Nous comprenons donc mieux qu'à cette époque et dans cette culture où les femmes n'étaient pas loin d'être elles aussi des "terres étrangères" pour les hommes, nous ayons ces deux miracles juste après une expédition mémorable en terre, littéralement étrangère, elle : l'auditoire avait ainsi été préparé à subir ce qui, autrement, n'aurait pu que le choquer. Il n'est pas interdit de s'interroger, de plus, sur la coïncidence entre les douze ans depuis lesquels la femme a ses pertes de sang, et les douze ans d'âge de la "jeune fille". Rien dans le récit ne nous dit qu'il y ait là un quelconque rapport, mais quand même ! Voici une femme qui depuis douze ans ne peut plus enfanter (c'est quand même une des conséquences de son état, en plus bien sûr de tous les problèmes quotidiens que cela lui posait certainement rien que de fatigue, plus ceux d'impureté rituelle qui l'isolaient déjà socialement), et l'autre qui, pendant ce temps, se préparait en quelque sorte à pouvoir prendre le relai, et qui bloque, elle aussi, au moment de le faire. Bien donc qu'aucun élément du récit ne permette de faire un lien entre les deux, on peut se demander s'il n'y a pas quand même ici aussi une histoire de transmission qui ne peut se faire entre générations : comment la jeune génération pourrait-elle accéder à une fonction que la génération qui la précède ne possède plus ?
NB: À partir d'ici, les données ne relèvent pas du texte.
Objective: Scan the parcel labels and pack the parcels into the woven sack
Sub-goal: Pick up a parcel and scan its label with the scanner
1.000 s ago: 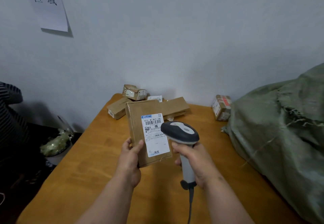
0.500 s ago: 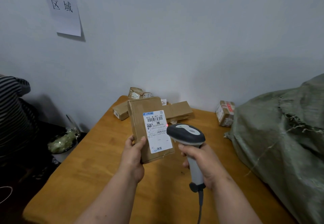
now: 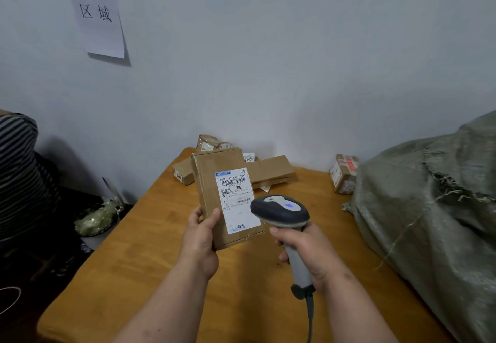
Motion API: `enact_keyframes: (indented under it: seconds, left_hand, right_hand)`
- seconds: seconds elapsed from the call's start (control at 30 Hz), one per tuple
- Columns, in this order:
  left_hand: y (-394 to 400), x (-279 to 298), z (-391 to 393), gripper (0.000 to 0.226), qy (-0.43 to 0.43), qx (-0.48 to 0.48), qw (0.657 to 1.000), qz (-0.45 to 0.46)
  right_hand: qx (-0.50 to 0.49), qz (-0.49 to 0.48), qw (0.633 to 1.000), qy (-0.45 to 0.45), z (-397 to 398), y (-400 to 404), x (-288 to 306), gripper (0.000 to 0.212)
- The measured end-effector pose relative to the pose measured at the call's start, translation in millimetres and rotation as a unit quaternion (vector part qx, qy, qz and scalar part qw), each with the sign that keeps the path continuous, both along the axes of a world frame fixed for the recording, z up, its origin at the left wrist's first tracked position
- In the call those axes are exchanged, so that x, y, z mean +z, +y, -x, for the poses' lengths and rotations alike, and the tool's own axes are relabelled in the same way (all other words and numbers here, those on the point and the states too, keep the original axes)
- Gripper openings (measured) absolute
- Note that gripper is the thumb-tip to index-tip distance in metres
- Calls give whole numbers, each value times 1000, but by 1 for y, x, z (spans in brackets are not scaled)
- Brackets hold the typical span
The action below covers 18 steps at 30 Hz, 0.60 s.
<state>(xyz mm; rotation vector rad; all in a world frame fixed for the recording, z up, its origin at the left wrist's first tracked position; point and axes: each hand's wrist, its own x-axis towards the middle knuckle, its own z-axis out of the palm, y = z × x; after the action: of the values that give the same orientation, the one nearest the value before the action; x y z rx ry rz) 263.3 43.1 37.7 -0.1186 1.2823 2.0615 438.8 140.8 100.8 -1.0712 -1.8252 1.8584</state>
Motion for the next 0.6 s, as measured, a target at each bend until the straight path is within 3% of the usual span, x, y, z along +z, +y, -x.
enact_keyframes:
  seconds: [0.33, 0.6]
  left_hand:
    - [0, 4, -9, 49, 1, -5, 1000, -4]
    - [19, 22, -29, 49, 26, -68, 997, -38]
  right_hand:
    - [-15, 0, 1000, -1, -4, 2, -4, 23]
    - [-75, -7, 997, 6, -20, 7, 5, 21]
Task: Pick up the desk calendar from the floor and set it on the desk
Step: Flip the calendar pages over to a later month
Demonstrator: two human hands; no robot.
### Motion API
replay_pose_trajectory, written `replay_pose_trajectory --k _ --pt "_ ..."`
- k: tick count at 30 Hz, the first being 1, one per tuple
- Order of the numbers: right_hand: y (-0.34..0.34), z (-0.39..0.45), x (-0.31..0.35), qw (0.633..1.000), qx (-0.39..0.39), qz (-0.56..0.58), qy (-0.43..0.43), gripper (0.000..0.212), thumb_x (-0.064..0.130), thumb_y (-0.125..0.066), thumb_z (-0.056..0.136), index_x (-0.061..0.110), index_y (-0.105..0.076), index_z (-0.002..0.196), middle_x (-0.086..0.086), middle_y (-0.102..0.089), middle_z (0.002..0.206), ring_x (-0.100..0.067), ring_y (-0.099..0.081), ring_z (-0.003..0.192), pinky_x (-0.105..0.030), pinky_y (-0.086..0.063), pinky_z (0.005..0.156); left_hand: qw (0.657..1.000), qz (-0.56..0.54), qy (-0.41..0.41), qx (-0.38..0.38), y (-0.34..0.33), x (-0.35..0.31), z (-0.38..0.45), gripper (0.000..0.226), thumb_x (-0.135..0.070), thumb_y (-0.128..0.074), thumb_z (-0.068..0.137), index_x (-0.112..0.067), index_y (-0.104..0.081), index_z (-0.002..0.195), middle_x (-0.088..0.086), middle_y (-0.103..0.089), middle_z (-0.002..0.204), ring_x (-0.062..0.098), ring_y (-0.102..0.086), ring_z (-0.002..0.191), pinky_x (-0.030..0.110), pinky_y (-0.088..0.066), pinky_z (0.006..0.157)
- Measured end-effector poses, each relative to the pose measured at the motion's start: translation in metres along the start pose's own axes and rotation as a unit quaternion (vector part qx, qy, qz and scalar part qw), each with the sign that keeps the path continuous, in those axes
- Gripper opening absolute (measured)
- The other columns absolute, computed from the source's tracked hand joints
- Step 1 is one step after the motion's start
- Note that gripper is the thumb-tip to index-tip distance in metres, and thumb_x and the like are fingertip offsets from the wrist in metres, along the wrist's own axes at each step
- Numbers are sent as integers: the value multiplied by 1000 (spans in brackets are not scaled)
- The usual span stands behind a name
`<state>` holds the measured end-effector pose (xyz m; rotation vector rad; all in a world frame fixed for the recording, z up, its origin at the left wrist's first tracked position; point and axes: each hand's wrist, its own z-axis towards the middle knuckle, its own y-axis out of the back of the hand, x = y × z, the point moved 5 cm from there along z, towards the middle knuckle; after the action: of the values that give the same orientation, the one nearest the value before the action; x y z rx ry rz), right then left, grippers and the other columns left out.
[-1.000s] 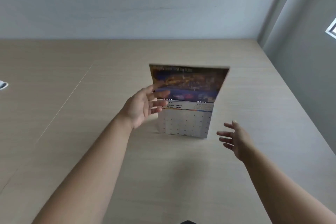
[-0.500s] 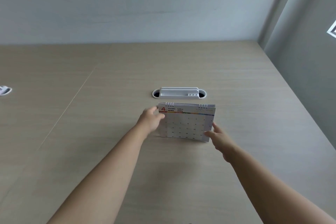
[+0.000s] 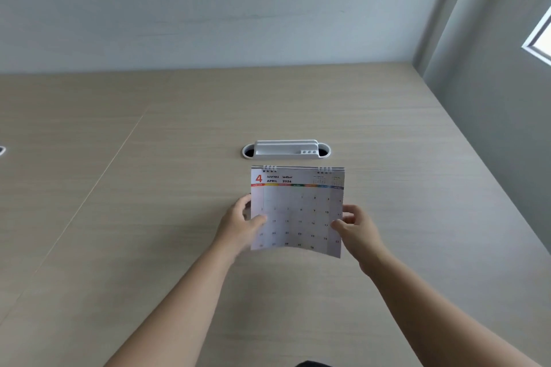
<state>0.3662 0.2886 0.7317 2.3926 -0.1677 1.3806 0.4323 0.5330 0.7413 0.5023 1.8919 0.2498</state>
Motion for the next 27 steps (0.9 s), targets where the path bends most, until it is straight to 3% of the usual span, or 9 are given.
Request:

Dans une lecture extrême de l'histoire, on pourrait alors dire que la femme aux pertes de sang est symboliquement la mère de la jeune fille, et qu'après l'avoir mise au monde, elle s'est trouvée placée dans un refus de faire d'autres enfants, ce qui s'est traduit par son affection. Le temps s'est arrêté, y compris pour son mari, qui considère alors encore son enfant de douze ans comme une petite fille, en fait comme le nouveau-né qu'elle était à sa naissance, et qu'elle est encore à ce jour pour lui. On comprends donc bien que cette fille ait été incapable d'aller plus loin dans son développement, et que parler à son sujet de résurrection est loin d'être excessif. Toute la famille était bloquée dans son histoire relationnelle. On notera encore que l'ordre des guérisons est alors significatif, lui aussi : la guérison de la mère ouvrait une voie royale à une guérison de la fille dans la foulée. Quoi qu'il en soit d'une telle lecture 'extrême', on remarquera enfin qu'il n'y a que chez Marc qu'on trouve cette progression dans les termes depuis "petite fille", en passant par "fille" tout court, ou "enfant", pour finir par "jeune fille", ou "talitha" (et si Marc a pris soin de conserver le mot araméen, c'est justement pour être sûr qu'on comprenne de quel âge précis il s'agit et de sa signification...). Tout l'intérêt de Marc ! qui nous permet de remonter à des sens que Matthieu et Luc ont parfois perdus par la suite.